In Soffitta Pablo (Paolo Petrillo) e IOSHI (Federico Mazzolo) portano la versione breve del brano "My Love" (accompagnati da Flavio Passon alle tastiere), che si caratterizza per la forte presenza della componente elettronica (e per le vaghe influenze Reggae, in particolare nella scrittura, dovute anche all'appartenenza degli artisti rispettivamente ai Catch a Fyah e ai Mellow Mood). Il brano è il primo contenuto del collettivo artistico Ultranoise, da loro creato, e che svolge anche il ruolo di etichetta discografica, attorno al quale si riuniscono altri artisti che collaborano fra loro o pubblicano singolarmente. L'idea del progetto nasce nel 2018, anche se occorrerà un certo periodo di gestazione affinché il tutto assuma una forma definitiva.

Si può dire che il loro lavoro si sviluppa in modo molto naturale, non forzando mai in alcun modo le tempistiche al fine di mantenere "tutto molto onesto e puro", c'è inoltre molta agilità nell'interagire e nel realizzare. Il brano che portano a In Soffitta si intitola "My Love" e tratta di un amore ma, ci tengono a precisare, non è il solito pezzo che tratta di una storia d'amore triste, quanto piuttosto della fase iniziale di un innamoramento, quando ci si trova a intersecare e a trovare il giusto equilibrio fra le esigenze della nuova coppia. Un aspetto importante è che questo brano, a loro avviso, non dà l'impressione di essere preconfezionato: non evoca quella sensazione di finto dei pezzi imposti, che "potrebbe cantare anche un robot". Per loro il percorso che porta alla creazione di un brano è molto legate all'estemporaneità. Ma in questo momento quanta importanza può ricoprire l'adeguarsi ai tempi con il proprio genere? "Non abbiamo grande interesse per questo approccio, è più facile dire "voglio sperimentare" che dire parto a suonare con ciò che piace ora. Bisogna ricordare che tutto ciò che arriva fino all'orecchio del pubblico proviene in origine dall'Underground.
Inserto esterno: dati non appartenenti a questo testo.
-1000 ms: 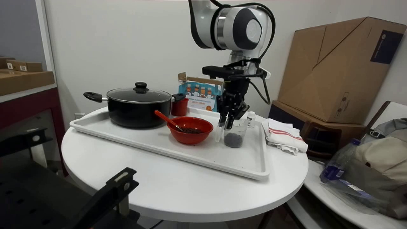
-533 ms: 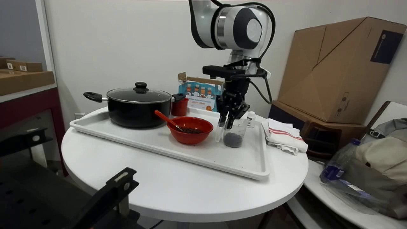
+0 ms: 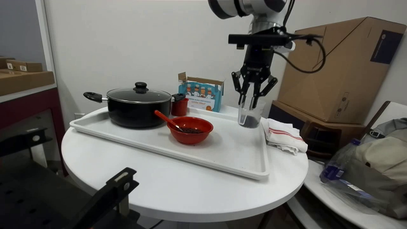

Le idee nascono fuori dal mainstream e poi diventano popolari.

Per prima cosa l'artista deve sentire quello che ha da dirsi, deve essere onesto con sé stesso, come trovandosi davanti ad uno specchio. Visto che ad ora non si sono ancora esibiti live, chiediamo loro se questo indichi una prevalenza di interesse per il lavoro in studio: "Le esperienze più belle vissute nell'ambito musicale sono sempre quelle on the road, il live quindi, ed è in quelle occasioni che si esprime al massimo la capacità e la creatività di un gruppo, ma è anche vero che il lavoro di ricerca in studio è fondamentale oltre che molto interessante. Diciamo una via di mezzo". Colgono l'occasione a In Soffitta per raccontare come ad oggi, nel mercato della musica live, avere un'agenzia booking non sia sempre determinante, perché non comporta più necessariamente la possibilità di esibirsi con molte date. L'agenzia in teoria dovrebbe trovar gli ingaggi, ma purtroppo spesso il servizio inizia a funzionare solo quando oramai "sei abbastanza grande da poterne fare a meno", pertanto a loro avviso ad oggi le agenzie di booking garantiscono un servizio ottimo, ma solo nel momento in cui l'artista può già contare su un nome solido e su un pubblico affezionato.

Altrimenti per i piccoli artisti è un sistema che può non funzionare. I tempi inoltre cambiano velocemente, e anche le dinamiche, portando ad un cambiamento completo nell'approccio alla cultura della musica. Questo problema si manifesta in special modo nei giovani i quali crescono con alcuni riferimenti musicali che "francamente imbarazzano per la mancanza di contenuto di alcuni musicisti di oggi: si può raccontare la negatività, ma non deve finire tutto così, dev'esserci una spinta verso un qualcosa di positivo". Il modo stesso con il quale arrivare alla gente è cambiato profondamente con i social, tuttavia anche questa via, che può sembrare più agile e immediata, può dimostrare tutti i suoi limiti, in realtà dipende molto dalla capacità di saper utilizzare efficacemente lo strumento, o i risultati rischiano di essere addirittura inesistenti.